▸ **TASK DIRECTIONS**:
Starting at the line containing "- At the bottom" and ending at the line containing "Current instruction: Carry", print every line of the material below exactly, both ends included, and stop there.

▸ **DATASET SECTION**:
┌──
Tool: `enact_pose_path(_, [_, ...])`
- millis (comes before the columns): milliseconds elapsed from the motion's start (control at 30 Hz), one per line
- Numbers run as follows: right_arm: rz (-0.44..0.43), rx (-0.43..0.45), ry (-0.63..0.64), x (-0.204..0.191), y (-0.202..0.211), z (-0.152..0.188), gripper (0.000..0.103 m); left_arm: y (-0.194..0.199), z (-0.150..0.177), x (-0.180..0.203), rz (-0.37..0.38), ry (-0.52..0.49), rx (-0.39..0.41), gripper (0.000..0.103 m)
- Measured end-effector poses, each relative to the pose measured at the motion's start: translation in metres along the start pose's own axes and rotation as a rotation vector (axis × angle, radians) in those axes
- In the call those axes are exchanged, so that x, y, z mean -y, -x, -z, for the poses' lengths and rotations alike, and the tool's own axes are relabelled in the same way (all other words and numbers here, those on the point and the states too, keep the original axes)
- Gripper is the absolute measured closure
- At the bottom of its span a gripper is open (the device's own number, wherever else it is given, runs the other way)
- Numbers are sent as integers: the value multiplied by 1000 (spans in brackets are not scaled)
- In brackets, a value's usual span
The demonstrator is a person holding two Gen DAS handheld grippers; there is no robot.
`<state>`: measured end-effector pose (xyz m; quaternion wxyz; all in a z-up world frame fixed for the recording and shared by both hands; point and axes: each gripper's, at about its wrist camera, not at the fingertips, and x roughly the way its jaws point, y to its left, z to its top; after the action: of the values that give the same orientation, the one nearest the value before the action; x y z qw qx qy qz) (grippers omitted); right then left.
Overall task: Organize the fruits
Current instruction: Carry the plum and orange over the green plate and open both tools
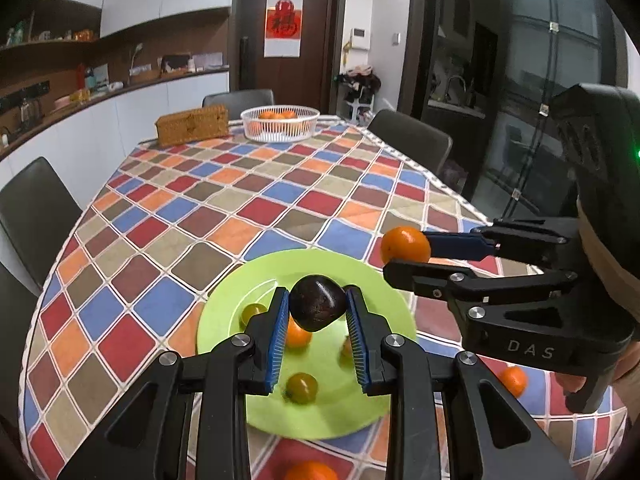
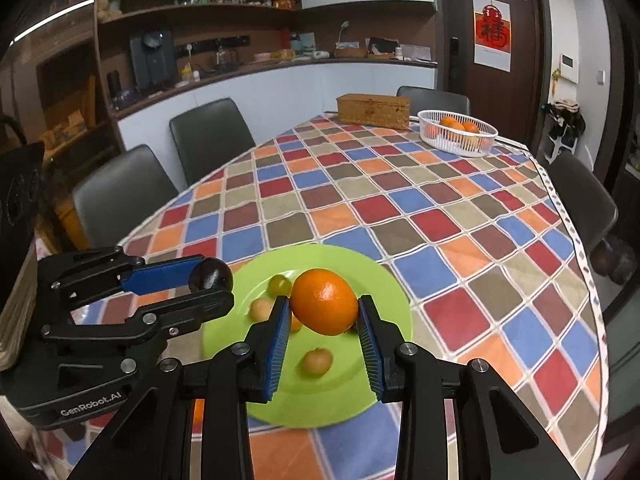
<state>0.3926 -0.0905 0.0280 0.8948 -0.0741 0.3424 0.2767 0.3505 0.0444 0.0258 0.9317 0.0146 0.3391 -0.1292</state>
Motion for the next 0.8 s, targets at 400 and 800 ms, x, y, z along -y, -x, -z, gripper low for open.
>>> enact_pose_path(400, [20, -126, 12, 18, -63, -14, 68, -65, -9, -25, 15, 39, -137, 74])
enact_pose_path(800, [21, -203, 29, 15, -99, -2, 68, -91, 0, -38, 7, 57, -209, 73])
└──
▸ **SOLVED EXERCISE**:
- At the bottom of its span a gripper is open (the device's own number, wherever else it is given, runs the other way)
- Numbers are sent as integers: the value multiplied by 1000 (spans in brackets are not scaled)
- In brackets, a value's usual span
The demonstrator is a person holding two Gen DAS handheld grippers; there is no robot.
`<state>`: measured end-effector pose (xyz m; quaternion wxyz; all in a z-up world frame fixed for the recording and shared by both hands; point and axes: each gripper's, at about its wrist camera, not at the fingertips, and x roughly the way its jaws point, y to its left, z to its top; after the action: of the values that give the same orientation, the one nearest the value before the action; x y z qw qx qy qz) (grippers omitted); right then left.
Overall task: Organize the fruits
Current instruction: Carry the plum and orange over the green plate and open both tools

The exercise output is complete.